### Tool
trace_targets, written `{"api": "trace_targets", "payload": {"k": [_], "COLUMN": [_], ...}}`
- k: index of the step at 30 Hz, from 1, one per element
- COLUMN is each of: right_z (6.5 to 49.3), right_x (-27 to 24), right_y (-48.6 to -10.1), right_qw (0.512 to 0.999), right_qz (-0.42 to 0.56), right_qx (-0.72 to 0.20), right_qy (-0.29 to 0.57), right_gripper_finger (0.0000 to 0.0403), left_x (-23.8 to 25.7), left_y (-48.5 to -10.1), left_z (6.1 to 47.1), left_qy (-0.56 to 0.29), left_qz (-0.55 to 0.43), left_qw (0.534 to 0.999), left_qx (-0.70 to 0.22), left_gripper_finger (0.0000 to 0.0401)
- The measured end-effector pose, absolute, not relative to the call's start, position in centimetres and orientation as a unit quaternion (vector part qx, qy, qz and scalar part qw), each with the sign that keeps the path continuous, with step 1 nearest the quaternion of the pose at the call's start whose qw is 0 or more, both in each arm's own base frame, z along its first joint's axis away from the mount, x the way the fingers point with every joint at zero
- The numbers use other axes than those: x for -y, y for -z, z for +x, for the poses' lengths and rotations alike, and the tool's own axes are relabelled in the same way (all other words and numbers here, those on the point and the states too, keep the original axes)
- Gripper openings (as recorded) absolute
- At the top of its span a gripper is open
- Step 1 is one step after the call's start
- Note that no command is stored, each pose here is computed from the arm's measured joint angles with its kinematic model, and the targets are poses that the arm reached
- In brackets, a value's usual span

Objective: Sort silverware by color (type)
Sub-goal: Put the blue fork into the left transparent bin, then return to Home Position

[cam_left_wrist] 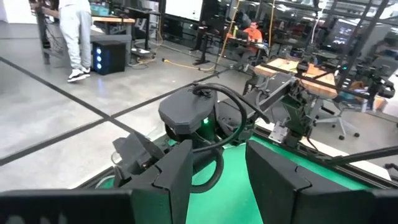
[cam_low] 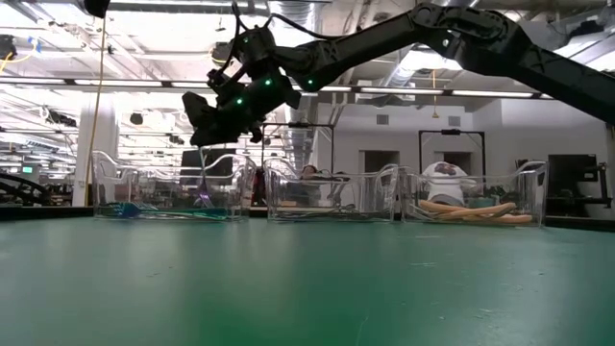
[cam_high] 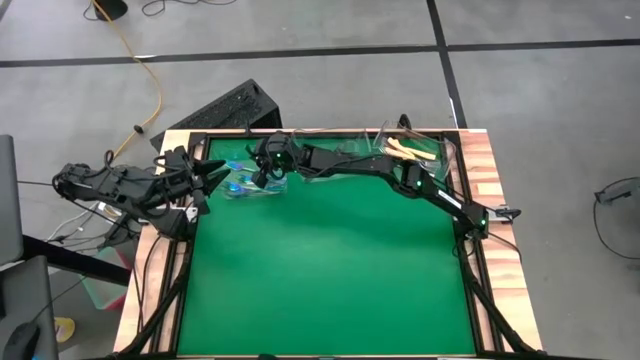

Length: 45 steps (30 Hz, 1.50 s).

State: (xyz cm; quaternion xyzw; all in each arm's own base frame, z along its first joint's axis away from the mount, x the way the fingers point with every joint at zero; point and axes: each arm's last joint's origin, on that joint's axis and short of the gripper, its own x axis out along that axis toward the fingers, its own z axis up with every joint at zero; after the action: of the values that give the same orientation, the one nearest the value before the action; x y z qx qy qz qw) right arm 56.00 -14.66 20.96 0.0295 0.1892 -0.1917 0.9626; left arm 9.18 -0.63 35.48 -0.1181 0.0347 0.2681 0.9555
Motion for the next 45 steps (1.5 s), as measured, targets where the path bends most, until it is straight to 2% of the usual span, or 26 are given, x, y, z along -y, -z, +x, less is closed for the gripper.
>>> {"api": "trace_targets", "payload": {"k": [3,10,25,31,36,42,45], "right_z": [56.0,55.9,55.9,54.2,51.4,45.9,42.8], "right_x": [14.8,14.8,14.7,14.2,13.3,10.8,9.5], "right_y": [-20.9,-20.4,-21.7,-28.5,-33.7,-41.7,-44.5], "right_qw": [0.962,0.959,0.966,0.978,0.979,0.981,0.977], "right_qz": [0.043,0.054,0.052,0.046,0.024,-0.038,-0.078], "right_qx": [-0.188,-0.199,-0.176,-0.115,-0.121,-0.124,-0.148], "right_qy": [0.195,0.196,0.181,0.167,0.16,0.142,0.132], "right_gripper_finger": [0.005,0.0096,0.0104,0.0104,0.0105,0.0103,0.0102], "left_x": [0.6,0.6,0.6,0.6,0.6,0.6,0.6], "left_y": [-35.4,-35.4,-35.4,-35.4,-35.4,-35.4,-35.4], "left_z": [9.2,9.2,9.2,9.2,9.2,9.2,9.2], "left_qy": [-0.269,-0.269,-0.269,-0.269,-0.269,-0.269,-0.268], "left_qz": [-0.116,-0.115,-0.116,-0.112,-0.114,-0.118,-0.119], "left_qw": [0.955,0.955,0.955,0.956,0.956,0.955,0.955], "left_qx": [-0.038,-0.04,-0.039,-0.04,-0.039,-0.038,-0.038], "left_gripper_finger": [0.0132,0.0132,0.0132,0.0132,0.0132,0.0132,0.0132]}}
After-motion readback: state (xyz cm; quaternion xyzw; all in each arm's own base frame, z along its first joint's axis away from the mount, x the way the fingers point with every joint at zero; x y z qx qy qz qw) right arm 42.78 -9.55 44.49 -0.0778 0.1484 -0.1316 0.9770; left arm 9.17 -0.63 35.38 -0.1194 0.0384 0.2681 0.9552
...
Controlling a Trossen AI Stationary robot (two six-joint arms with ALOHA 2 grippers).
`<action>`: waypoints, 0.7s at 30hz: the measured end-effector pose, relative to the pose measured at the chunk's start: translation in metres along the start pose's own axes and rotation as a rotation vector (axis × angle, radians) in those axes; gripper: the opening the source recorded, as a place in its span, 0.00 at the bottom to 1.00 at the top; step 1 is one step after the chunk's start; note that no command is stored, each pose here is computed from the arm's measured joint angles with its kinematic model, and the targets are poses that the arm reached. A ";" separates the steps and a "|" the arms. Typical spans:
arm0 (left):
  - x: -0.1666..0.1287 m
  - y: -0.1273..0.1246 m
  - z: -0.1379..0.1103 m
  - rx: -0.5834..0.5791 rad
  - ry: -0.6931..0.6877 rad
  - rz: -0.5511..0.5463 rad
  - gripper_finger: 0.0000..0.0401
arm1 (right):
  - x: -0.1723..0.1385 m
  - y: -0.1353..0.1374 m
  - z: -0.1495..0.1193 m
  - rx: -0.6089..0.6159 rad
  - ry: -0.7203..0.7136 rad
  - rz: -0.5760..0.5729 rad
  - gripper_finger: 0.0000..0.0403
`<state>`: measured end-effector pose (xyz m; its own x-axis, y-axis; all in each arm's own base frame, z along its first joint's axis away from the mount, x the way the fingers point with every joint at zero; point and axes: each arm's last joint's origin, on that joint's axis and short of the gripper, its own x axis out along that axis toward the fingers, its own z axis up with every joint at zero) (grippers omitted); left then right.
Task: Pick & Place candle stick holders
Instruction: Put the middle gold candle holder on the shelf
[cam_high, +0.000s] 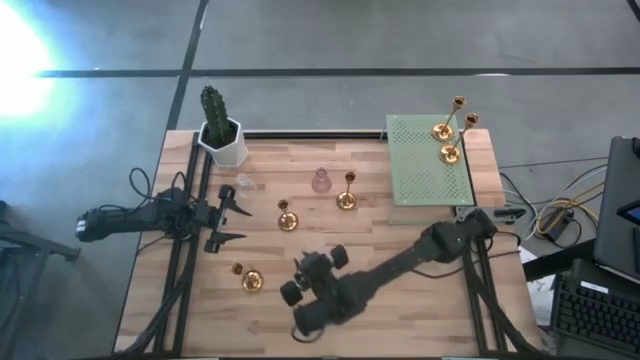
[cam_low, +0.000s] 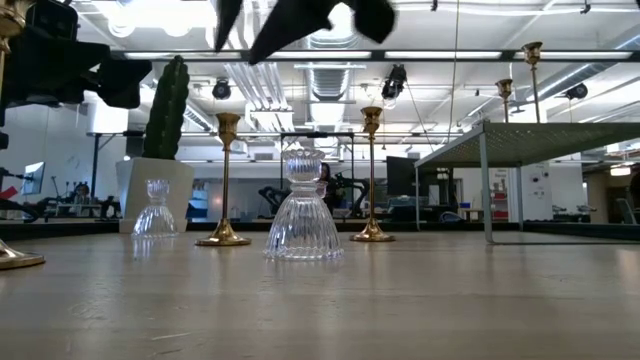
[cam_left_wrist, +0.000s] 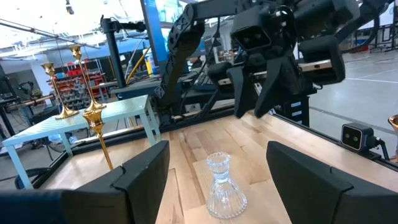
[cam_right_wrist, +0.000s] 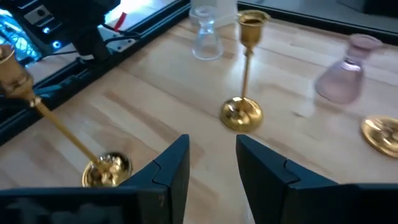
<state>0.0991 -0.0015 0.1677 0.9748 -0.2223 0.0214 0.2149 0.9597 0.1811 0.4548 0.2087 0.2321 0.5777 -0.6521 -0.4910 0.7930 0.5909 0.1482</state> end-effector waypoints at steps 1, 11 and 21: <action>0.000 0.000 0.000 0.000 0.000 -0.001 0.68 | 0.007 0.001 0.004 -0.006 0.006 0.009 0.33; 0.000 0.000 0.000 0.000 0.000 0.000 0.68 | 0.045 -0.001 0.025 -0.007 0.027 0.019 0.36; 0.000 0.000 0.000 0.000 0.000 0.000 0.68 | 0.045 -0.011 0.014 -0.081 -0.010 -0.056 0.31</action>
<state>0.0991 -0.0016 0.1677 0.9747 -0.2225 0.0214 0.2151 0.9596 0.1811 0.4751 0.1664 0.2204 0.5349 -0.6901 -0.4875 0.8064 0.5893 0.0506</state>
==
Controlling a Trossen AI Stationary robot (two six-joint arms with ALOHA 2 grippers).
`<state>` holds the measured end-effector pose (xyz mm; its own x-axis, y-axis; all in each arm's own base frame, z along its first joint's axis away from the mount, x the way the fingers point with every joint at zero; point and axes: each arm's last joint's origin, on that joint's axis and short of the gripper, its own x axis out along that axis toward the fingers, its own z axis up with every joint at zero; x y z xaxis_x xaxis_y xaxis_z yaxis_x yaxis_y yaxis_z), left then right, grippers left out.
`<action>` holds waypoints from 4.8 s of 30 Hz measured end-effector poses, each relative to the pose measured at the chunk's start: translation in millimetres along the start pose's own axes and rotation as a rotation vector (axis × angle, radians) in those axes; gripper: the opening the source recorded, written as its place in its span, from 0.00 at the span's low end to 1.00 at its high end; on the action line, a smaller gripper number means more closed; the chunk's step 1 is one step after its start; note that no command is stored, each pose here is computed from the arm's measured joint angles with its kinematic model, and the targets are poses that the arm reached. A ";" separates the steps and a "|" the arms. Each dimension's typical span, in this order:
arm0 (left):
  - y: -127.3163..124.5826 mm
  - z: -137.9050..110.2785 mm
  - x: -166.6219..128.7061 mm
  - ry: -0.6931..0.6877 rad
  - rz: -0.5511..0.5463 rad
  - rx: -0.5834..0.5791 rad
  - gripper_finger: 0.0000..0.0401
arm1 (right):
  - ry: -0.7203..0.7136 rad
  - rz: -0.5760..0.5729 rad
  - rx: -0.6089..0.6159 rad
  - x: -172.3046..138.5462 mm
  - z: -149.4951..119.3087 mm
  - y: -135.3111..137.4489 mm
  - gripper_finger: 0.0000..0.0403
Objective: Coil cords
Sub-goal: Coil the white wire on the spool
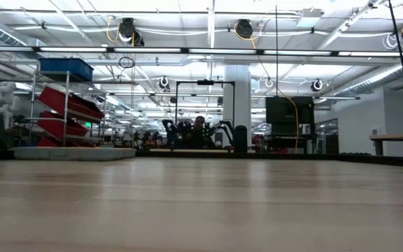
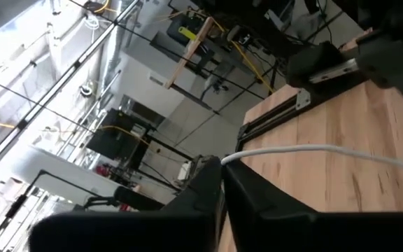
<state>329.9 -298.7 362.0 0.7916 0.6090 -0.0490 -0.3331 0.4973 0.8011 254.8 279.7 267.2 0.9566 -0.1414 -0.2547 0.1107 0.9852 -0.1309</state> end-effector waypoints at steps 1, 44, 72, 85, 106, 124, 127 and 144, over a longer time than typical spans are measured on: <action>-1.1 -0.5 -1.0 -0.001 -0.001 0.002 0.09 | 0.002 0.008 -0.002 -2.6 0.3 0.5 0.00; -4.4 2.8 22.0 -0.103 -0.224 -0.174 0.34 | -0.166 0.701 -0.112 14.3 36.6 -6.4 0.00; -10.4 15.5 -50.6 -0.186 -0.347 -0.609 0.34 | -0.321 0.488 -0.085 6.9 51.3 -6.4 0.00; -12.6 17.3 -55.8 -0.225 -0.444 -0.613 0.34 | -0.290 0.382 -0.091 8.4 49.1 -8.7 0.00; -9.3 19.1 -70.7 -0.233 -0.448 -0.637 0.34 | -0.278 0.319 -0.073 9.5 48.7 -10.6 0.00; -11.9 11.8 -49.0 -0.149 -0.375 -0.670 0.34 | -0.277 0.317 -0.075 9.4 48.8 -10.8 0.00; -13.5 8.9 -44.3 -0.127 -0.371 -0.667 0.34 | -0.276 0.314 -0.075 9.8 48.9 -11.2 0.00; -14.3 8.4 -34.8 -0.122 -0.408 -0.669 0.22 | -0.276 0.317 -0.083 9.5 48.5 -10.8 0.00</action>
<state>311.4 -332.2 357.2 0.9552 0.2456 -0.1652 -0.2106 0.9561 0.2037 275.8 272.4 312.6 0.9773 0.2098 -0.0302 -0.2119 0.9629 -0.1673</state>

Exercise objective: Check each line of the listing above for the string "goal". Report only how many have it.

Answer: 2